Work out how many lines below contain "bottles". Provide only the figure.
(INFORMATION GIVEN begins)
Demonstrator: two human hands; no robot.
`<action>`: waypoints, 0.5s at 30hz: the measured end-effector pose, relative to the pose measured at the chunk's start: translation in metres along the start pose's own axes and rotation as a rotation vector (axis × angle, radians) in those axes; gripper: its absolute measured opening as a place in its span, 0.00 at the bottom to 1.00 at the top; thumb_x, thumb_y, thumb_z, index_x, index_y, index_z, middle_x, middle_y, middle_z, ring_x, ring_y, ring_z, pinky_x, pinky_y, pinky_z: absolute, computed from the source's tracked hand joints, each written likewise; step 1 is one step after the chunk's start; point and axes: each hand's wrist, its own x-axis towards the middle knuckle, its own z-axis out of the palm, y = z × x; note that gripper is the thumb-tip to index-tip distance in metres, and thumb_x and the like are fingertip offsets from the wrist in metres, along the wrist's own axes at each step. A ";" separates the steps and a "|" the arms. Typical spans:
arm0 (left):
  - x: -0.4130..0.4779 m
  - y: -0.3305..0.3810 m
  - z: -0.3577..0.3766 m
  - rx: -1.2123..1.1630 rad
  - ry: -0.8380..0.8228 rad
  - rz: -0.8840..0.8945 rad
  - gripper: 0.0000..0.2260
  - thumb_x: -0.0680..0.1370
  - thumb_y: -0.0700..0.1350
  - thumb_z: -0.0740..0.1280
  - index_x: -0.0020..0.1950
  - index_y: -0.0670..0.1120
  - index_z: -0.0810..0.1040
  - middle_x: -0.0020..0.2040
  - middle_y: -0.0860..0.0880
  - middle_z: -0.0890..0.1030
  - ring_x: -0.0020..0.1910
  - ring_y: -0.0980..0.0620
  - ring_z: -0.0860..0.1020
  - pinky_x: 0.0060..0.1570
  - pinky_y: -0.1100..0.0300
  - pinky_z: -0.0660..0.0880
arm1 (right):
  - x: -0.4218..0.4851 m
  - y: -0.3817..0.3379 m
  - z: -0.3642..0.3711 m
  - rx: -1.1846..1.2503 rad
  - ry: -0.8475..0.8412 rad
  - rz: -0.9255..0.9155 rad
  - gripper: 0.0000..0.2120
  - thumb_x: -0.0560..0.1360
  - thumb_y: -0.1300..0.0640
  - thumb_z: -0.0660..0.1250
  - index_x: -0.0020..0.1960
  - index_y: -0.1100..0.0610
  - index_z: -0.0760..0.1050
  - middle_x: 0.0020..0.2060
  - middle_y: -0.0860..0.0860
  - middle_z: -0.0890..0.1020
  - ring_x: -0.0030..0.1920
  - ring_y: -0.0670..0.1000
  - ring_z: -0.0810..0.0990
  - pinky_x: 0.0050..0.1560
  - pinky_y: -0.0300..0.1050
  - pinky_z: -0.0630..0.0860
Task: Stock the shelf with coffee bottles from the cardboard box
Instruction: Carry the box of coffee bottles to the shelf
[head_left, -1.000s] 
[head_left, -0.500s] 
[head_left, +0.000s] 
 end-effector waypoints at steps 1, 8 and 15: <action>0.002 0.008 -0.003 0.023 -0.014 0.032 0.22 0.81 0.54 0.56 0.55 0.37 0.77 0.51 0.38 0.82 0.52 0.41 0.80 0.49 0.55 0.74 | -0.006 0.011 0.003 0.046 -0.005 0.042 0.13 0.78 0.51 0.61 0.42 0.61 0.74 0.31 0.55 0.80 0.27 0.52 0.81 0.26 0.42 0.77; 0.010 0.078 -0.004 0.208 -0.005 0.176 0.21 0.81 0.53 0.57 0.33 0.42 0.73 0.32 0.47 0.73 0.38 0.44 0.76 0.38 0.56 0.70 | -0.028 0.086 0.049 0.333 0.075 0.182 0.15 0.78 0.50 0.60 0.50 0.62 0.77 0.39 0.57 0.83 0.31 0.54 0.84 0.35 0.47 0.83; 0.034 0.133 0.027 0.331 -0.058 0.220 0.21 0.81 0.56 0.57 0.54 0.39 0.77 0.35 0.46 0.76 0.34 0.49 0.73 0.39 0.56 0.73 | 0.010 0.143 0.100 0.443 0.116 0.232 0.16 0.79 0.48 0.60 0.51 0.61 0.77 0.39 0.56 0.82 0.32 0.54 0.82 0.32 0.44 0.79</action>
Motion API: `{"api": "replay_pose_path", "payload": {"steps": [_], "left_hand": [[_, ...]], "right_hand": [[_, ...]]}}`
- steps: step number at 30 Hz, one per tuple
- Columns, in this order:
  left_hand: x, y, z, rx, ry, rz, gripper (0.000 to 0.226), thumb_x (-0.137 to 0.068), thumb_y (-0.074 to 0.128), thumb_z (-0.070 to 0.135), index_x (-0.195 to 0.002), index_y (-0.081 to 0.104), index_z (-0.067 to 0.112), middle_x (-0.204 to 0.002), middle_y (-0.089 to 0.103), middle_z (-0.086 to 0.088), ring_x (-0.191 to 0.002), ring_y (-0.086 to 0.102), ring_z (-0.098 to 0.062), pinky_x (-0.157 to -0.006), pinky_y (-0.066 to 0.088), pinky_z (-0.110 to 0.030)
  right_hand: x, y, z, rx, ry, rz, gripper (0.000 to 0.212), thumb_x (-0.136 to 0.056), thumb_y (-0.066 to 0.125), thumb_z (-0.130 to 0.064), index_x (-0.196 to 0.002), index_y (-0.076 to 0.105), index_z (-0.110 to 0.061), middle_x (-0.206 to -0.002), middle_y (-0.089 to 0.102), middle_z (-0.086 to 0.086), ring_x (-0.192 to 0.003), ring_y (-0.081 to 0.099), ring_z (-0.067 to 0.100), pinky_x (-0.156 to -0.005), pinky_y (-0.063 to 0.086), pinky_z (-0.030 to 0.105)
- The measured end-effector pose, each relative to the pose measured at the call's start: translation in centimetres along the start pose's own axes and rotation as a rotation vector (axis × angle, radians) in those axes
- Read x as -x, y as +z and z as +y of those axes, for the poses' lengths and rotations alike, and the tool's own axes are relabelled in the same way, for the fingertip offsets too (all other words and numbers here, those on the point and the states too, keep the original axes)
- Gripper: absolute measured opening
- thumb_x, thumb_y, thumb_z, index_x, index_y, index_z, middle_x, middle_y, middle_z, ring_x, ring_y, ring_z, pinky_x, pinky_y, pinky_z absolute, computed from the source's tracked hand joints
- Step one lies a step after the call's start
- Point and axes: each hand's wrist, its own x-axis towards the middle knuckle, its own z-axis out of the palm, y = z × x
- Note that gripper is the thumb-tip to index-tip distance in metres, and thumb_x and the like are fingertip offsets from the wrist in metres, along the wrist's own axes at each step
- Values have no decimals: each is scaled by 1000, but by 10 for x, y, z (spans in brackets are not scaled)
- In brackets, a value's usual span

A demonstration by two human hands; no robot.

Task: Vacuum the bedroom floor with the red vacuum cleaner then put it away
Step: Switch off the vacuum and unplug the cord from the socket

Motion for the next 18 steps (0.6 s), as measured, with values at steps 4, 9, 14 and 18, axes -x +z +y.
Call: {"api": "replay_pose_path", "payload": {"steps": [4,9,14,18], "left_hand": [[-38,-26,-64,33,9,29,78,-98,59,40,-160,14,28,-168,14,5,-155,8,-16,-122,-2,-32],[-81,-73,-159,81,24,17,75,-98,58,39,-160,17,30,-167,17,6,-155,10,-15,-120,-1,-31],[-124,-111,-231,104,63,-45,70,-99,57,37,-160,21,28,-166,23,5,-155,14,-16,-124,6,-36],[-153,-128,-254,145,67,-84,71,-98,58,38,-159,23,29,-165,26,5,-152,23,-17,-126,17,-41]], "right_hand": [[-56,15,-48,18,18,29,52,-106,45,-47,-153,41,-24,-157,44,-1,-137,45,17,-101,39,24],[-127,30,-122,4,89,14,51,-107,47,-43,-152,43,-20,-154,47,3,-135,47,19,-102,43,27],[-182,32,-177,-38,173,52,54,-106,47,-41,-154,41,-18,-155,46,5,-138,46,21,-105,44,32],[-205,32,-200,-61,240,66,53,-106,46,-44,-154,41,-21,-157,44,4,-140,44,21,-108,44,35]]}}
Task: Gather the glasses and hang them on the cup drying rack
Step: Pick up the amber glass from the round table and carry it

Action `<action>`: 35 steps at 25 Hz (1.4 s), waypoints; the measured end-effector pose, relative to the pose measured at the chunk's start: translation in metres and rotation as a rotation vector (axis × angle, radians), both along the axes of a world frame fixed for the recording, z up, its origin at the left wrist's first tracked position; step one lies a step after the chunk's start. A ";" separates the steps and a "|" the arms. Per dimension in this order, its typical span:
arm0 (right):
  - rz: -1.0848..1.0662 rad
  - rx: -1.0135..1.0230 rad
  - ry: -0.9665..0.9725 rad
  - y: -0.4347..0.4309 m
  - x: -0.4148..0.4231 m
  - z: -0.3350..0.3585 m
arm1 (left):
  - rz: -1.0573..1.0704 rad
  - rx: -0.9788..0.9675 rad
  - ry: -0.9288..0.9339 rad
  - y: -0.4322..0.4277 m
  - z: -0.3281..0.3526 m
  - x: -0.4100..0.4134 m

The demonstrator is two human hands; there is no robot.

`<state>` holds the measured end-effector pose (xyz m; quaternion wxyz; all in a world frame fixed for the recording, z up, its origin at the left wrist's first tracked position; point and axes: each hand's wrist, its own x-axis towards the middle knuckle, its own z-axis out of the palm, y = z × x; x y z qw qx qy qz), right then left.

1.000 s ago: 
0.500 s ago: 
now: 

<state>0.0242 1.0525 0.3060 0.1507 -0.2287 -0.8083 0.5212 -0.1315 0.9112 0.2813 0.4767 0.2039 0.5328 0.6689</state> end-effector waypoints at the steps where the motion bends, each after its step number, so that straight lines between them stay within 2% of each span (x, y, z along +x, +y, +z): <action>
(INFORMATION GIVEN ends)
-- TASK RESULT --
2